On Mon, Jun 04, 2018 at 03:56:02PM +0200, Martin Pieuchot wrote:
> Diff below adds a 'struct socket *' argument to sounlock() in order to
> prepare the stack for per-socket locks.
> 
> That means sofree() will now unlock a given socket before freeing it.
> But since we do not want to not release the NET_LOCK() when processing
> incoming TCP packets, in_pcbdetach() needs a special treatment.  That's
> also true for unp_drop() as long as Unix sockets will required the
> KERNEL_LOCK().
> 
> This is on top of my previous diff to reduce the number of sofree().
> 
> Comments?  Oks?

I am working on the inpcb layer and also came to the conclusion
that this is necessary.  I have added a mutex to struct inpcb that
needs some control from the socket layer.  My idea was to add
PRU_LOCK and PRU_UNLOCK.  solock() and sounlock() would have to
call them.  Adding the socket to the sounlock() parameter is the
right thing.

The passing s to sofree() and unlock there in looks odd, but may
be a necessary intermediate step.  Basically I have to solve the
same problem in in_pcbdetach().

My diff is not ready yet, go ahead, OK bluhm@

> diff --git sys/kern/sys_socket.c sys/kern/sys_socket.c
> index 916c33a0c1a..a754a7b2698 100644
> --- sys/kern/sys_socket.c
> +++ sys/kern/sys_socket.c
> @@ -88,7 +88,7 @@ soo_ioctl(struct file *fp, u_long cmd, caddr_t data, struct 
> proc *p)
>                       so->so_state |= SS_NBIO;
>               else
>                       so->so_state &= ~SS_NBIO;
> -             sounlock(s);
> +             sounlock(so, s);
>               break;
>  
>       case FIOASYNC:
> @@ -102,7 +102,7 @@ soo_ioctl(struct file *fp, u_long cmd, caddr_t data, 
> struct proc *p)
>                       so->so_rcv.sb_flags &= ~SB_ASYNC;
>                       so->so_snd.sb_flags &= ~SB_ASYNC;
>               }
> -             sounlock(s);
> +             sounlock(so, s);
>               break;
>  
>       case FIONREAD:
> @@ -176,7 +176,7 @@ soo_poll(struct file *fp, int events, struct proc *p)

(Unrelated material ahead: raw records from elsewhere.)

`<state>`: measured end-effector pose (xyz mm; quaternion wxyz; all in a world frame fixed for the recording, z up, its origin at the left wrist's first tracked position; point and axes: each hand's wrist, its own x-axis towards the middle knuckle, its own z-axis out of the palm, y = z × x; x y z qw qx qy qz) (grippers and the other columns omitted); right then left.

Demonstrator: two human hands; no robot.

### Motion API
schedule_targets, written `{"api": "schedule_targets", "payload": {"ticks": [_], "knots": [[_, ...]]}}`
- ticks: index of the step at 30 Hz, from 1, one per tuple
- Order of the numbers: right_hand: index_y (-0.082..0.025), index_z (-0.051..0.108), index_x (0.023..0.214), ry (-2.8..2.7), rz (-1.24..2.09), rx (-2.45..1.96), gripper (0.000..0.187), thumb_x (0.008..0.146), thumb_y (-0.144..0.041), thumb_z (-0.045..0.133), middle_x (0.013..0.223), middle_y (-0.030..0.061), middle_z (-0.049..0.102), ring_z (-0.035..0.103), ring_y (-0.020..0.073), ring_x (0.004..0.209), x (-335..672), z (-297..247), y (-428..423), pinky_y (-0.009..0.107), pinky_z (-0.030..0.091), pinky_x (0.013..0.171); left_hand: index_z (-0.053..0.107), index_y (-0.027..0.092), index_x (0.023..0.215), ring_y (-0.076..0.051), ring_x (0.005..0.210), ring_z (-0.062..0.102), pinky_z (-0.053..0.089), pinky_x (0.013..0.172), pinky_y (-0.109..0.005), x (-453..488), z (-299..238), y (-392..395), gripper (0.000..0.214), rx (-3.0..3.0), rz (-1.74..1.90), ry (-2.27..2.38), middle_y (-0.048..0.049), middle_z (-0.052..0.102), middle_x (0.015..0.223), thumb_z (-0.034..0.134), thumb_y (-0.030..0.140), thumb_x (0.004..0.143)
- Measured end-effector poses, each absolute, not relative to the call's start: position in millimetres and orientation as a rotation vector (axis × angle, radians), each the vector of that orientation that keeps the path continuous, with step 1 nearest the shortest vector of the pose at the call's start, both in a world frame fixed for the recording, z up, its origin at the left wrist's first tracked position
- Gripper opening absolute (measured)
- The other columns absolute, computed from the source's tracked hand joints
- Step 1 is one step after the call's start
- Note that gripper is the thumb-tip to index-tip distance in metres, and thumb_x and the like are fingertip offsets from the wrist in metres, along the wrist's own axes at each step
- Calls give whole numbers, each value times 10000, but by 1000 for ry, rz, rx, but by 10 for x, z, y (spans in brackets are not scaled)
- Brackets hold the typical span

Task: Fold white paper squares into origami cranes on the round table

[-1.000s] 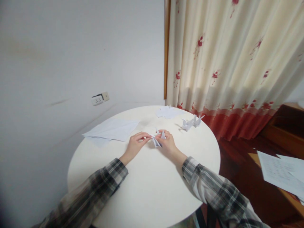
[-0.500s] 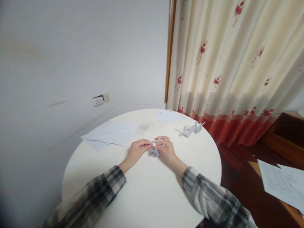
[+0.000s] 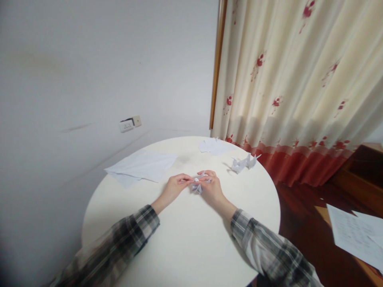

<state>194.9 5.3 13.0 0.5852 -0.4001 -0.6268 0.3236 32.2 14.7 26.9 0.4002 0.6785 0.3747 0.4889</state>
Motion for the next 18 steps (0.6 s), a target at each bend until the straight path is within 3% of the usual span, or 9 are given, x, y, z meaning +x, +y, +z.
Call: {"api": "schedule_targets", "payload": {"ticks": [10, 18], "knots": [[-210, 696, 655, -1418, 878, -879, 107, 601, -298, 725, 1019, 85, 577, 515, 223, 967, 1947, 79, 79, 443, 373, 867, 651, 143, 655, -166, 686, 619, 498, 710, -299, 338, 261, 128, 162, 1702, 1223, 933, -42, 674, 704, 651, 304, 634], [-209, 696, 613, -1471, 773, -921, 94, 588, -292, 733, 934, 88, 620, 512, 233, 972, 1991, 135, 56, 456, 335, 912, 654, 142, 653, -167, 690, 622, 508, 696, -288, 335, 231, 115, 153, 1739, 1261, 948, -47, 675, 703, 647, 294, 638]]}}
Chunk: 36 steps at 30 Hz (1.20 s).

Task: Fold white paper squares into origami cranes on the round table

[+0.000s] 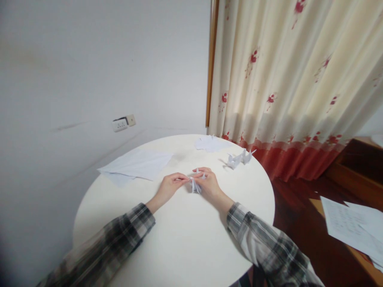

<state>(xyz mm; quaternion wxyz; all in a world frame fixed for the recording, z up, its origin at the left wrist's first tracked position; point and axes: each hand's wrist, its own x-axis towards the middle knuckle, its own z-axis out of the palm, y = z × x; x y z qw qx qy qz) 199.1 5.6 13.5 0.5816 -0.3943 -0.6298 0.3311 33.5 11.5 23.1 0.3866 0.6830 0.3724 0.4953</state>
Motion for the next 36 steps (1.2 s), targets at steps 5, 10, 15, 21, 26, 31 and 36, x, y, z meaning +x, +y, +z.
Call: {"api": "schedule_targets", "payload": {"ticks": [5, 10, 15, 21, 26, 31, 36], "knots": [[-215, 691, 595, -1448, 771, -883, 87, 580, -287, 738, 910, 78, 622, 516, 228, 946, 1998, 152, 38, 455, 358, 885, 652, 138, 647, -154, 681, 614, 506, 683, -270, 326, 253, 108, 118, 1767, 1279, 940, -41, 667, 702, 634, 255, 650], [-218, 693, 588, -1488, 710, -891, 83, 587, -291, 732, 877, 79, 638, 509, 234, 951, 2013, 158, 41, 472, 328, 908, 653, 134, 659, -146, 675, 604, 502, 676, -263, 324, 275, 100, 101, 1800, 1279, 942, -41, 657, 703, 625, 231, 657], [-213, 692, 576, -1463, 758, -900, 86, 572, -285, 738, 889, 81, 633, 516, 233, 943, 2007, 185, 33, 461, 340, 897, 652, 137, 668, -147, 693, 599, 494, 684, -263, 331, 309, 70, 107, 1801, 1306, 941, -44, 653, 718, 620, 239, 663], [-182, 699, 615, -1357, 946, -870, 129, 566, -297, 732, 931, 93, 610, 550, 212, 882, 1958, 181, 5, 407, 405, 818, 629, 137, 649, -138, 663, 580, 479, 681, -264, 345, 285, 101, 119, 1708, 1275, 942, -28, 637, 676, 648, 253, 630], [-183, 693, 589, -1324, 970, -853, 134, 531, -291, 746, 912, 88, 609, 552, 209, 868, 1952, 183, 14, 387, 418, 787, 597, 136, 715, -119, 649, 562, 462, 653, -244, 377, 238, 103, 221, 1602, 1323, 873, -20, 620, 703, 703, 270, 574], [-176, 692, 588, -1348, 963, -864, 134, 541, -295, 734, 919, 92, 610, 552, 204, 866, 1947, 202, -6, 369, 422, 781, 619, 125, 693, -120, 636, 558, 451, 659, -253, 384, 224, 78, 221, 1506, 1270, 894, -35, 633, 693, 706, 287, 571], [-173, 688, 580, -1330, 954, -880, 174, 518, -323, 750, 905, 92, 611, 549, 207, 866, 1928, 227, -34, 376, 416, 792, 638, 125, 672, -126, 628, 557, 448, 649, -252, 375, 277, 44, 190, 1501, 1279, 935, -34, 642, 671, 687, 288, 587]]}}
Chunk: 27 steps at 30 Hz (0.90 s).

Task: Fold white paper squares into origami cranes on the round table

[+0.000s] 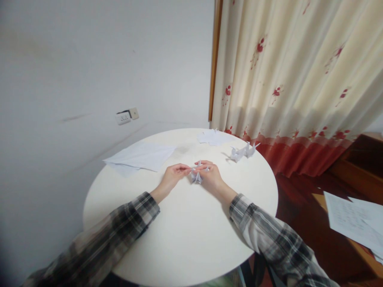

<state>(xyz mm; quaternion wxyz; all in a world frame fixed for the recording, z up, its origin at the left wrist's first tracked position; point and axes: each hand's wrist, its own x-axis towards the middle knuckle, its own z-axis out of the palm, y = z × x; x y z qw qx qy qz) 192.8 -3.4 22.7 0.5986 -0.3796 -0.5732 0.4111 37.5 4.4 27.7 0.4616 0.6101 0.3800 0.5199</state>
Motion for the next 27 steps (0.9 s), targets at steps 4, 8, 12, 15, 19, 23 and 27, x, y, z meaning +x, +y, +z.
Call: {"api": "schedule_targets", "payload": {"ticks": [4, 8, 12, 15, 19, 23, 27], "knots": [[-179, 684, 563, -1368, 918, -886, 207, 511, -368, 752, 863, 88, 618, 547, 211, 864, 1941, 245, -17, 394, 396, 827, 639, 136, 668, -132, 649, 568, 458, 678, -259, 385, 302, 46, 164, 1568, 1299, 950, -30, 654, 688, 665, 286, 605], [-182, 685, 563, -1382, 914, -886, 212, 512, -377, 750, 853, 84, 620, 550, 210, 844, 1949, 240, 1, 393, 406, 806, 640, 140, 676, -144, 675, 582, 470, 690, -268, 386, 285, 72, 166, 1643, 1322, 971, -32, 662, 704, 648, 298, 624], [-187, 682, 561, -1361, 918, -861, 171, 527, -343, 744, 847, 74, 612, 547, 203, 840, 1944, 223, 4, 390, 407, 798, 638, 138, 675, -144, 675, 582, 472, 678, -263, 389, 282, 75, 167, 1662, 1317, 977, -33, 661, 701, 646, 297, 625], [-194, 681, 560, -1363, 916, -853, 124, 535, -303, 736, 846, 63, 599, 538, 195, 848, 1950, 220, 9, 380, 395, 815, 635, 137, 674, -138, 666, 575, 465, 673, -258, 393, 299, 61, 169, 1647, 1308, 979, -30, 656, 696, 648, 297, 623], [-200, 677, 543, -1380, 898, -867, 73, 526, -244, 732, 834, 47, 583, 529, 186, 848, 1965, 223, 11, 363, 375, 837, 624, 131, 670, -129, 647, 561, 456, 672, -258, 394, 309, 43, 201, 1619, 1281, 956, -28, 643, 684, 664, 319, 612], [-201, 668, 540, -1353, 909, -852, 63, 538, -234, 721, 857, 40, 572, 524, 183, 864, 1960, 225, -11, 349, 380, 826, 620, 120, 709, -122, 645, 553, 450, 646, -246, 394, 284, 38, 250, 1575, 1227, 911, -38, 637, 702, 685, 334, 598], [-203, 674, 563, -1366, 872, -846, 64, 550, -245, 720, 850, 44, 578, 529, 182, 863, 1948, 225, -21, 349, 384, 828, 620, 119, 700, -117, 618, 543, 446, 615, -241, 394, 250, 66, 263, 1580, 1225, 926, -34, 628, 673, 675, 359, 608]]}}
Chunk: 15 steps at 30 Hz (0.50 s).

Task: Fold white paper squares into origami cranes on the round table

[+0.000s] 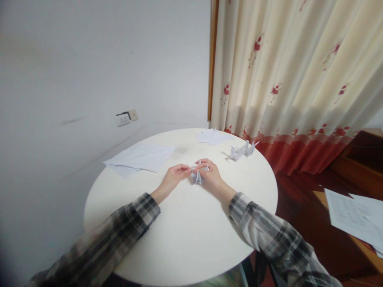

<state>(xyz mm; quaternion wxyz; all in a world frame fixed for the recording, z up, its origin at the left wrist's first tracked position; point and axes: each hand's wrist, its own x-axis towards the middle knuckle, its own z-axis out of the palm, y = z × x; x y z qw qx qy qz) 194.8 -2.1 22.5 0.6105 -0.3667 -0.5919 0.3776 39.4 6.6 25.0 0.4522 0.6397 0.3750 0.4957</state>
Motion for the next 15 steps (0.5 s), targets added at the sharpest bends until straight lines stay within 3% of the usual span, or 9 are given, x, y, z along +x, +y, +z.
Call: {"api": "schedule_targets", "payload": {"ticks": [15], "knots": [[-214, 678, 564, -1422, 782, -864, 106, 544, -300, 737, 825, 40, 570, 530, 183, 848, 1957, 265, 1, 360, 383, 834, 621, 137, 686, -137, 658, 579, 481, 671, -262, 363, 259, 49, 200, 1722, 1276, 931, -28, 642, 696, 637, 332, 644]]}}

>                       so->so_snd.sb_flags |= SB_SEL;
>               }
>       }
> -     sounlock(s);
> +     sounlock(so, s);
>       return (revents);
>  }
>  
> @@ -197,7 +197,7 @@ soo_stat(struct file *fp, struct stat *ub, struct proc *p)

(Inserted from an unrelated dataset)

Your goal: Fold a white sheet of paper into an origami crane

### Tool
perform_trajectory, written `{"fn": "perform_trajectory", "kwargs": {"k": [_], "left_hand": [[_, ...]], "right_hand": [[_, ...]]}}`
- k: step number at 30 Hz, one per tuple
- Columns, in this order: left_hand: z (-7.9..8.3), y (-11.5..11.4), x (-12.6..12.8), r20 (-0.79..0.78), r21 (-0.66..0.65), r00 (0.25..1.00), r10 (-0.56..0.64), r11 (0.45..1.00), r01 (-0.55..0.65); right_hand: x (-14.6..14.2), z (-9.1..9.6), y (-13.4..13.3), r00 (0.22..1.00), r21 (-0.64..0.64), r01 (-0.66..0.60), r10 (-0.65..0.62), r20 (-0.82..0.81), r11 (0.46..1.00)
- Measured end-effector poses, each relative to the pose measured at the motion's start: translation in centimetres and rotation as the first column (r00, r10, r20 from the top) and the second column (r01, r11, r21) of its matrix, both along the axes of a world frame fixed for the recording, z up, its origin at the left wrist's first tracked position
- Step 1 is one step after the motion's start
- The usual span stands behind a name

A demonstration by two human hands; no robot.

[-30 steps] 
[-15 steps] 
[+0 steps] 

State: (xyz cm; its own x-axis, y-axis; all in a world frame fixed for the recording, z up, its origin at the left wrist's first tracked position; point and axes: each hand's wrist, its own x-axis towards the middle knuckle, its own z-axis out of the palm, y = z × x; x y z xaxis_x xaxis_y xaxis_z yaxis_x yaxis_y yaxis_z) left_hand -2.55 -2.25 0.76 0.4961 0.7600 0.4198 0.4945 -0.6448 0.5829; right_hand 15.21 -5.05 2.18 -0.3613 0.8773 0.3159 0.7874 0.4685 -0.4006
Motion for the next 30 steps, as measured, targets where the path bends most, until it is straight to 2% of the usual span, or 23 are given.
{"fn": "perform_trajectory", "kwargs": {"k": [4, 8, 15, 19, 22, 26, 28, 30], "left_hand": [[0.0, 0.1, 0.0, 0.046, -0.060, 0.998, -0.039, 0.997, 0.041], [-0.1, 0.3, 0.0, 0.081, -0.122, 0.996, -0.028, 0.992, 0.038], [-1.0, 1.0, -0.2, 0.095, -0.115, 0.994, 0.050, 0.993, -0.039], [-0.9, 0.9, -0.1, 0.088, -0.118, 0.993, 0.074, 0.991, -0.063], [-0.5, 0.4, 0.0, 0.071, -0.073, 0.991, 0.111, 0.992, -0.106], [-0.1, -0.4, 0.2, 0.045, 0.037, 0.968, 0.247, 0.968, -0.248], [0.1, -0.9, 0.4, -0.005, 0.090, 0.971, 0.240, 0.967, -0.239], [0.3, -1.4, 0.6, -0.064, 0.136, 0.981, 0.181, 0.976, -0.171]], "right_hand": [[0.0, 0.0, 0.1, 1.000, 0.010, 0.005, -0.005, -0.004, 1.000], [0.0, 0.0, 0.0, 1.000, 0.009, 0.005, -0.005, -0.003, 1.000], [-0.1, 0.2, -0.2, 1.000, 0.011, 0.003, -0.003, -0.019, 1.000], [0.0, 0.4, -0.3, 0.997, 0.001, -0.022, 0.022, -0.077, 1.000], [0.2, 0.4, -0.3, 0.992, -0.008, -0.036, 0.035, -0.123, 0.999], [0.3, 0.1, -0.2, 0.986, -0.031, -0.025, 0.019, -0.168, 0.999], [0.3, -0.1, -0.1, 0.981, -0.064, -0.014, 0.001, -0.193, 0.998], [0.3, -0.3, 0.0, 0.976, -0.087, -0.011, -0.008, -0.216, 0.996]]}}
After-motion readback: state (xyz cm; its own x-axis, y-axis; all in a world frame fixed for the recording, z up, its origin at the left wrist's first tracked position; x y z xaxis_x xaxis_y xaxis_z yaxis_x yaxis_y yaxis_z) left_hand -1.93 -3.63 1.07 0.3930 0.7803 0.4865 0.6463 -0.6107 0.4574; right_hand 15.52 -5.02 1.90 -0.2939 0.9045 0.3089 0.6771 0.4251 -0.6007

>       ub->st_gid = so->so_egid;
>       (void) ((*so->so_proto->pr_usrreq)(so, PRU_SENSE,
>           (struct mbuf *)ub, NULL, NULL, p));
> -     sounlock(s);
> +     sounlock(so, s);
>       return (0);
>  }
>  
> diff --git sys/kern/uipc_socket.c sys/kern/uipc_socket.c
> index 211966c79c8..aa789d403cc 100644
> --- sys/kern/uipc_socket.c
> +++ sys/kern/uipc_socket.c
> @@ -142,11 +142,11 @@ socreate(int dom, struct socket **aso, int type, int 
> proto)
>       error = (*prp->pr_attach)(so, proto);
>       if (error) {
>               so->so_state |= SS_NOFDREF;
> -             sofree(so);
> -             sounlock(s);
> +             /* sofree() calls sounlock(). */
> +             sofree(so, s);
>               return (error);
>       }
> -     sounlock(s);
> +     sounlock(so, s);
>       *aso = so;
>       return (0);
>  }
> @@ -177,7 +177,7 @@ solisten(struct socket *so, int backlog)

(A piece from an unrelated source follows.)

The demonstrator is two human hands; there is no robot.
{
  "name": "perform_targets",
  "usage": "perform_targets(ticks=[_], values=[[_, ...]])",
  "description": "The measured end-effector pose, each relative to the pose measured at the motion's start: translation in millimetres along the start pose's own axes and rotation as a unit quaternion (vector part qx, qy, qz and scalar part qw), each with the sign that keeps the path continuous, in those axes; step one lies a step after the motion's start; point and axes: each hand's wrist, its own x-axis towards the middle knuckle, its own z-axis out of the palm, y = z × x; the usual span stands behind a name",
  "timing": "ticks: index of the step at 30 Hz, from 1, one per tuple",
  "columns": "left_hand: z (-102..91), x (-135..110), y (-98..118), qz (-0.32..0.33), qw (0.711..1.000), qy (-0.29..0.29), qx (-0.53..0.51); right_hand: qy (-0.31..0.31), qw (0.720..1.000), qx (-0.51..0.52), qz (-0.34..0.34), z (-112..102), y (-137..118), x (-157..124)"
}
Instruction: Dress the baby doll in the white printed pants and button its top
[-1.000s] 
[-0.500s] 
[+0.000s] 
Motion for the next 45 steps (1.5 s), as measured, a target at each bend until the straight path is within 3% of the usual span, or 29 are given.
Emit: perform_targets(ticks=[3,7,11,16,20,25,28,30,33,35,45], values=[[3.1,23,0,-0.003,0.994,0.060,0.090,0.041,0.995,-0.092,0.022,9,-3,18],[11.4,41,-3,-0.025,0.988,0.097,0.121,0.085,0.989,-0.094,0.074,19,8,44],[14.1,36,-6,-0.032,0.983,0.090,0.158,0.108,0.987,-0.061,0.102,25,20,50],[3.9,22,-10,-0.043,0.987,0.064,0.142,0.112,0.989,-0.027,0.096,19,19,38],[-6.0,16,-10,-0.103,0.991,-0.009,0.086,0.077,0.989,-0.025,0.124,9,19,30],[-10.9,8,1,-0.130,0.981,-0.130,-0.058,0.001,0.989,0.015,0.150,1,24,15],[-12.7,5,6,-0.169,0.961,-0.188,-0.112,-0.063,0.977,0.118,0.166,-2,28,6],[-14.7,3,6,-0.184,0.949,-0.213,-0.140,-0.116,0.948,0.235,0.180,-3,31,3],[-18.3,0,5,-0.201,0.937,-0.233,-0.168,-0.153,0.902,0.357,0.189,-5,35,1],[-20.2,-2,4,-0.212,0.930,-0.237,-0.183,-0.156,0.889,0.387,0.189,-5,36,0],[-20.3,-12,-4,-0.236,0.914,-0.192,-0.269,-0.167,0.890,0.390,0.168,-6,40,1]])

>       error = (*so->so_proto->pr_usrreq)(so, PRU_LISTEN, NULL, NULL, NULL,
>           curproc);
>       if (error) {
> -             sounlock(s);
> +             sounlock(so, s);
>               return (error);
>       }
>       if (TAILQ_FIRST(&so->so_q) == NULL)
> @@ -187,25 +187,29 @@ solisten(struct socket *so, int backlog)
>       if (backlog < sominconn)
>               backlog = sominconn;
>       so->so_qlimit = backlog;
> -     sounlock(s);
> +     sounlock(so, s);
>       return (0);
>  }
>  
>  void
> -sofree(struct socket *so)
> +sofree(struct socket *so, int s)
>  {
>       soassertlocked(so);
>  
> -     if (so->so_pcb || (so->so_state & SS_NOFDREF) == 0)
> +     if (so->so_pcb || (so->so_state & SS_NOFDREF) == 0) {
> +             sounlock(so, s);
>               return;
> +     }
>       if (so->so_head) {
>               /*
>                * We must not decommission a socket that's on the accept(2)
>                * queue.  If we do, then accept(2) may hang after select(2)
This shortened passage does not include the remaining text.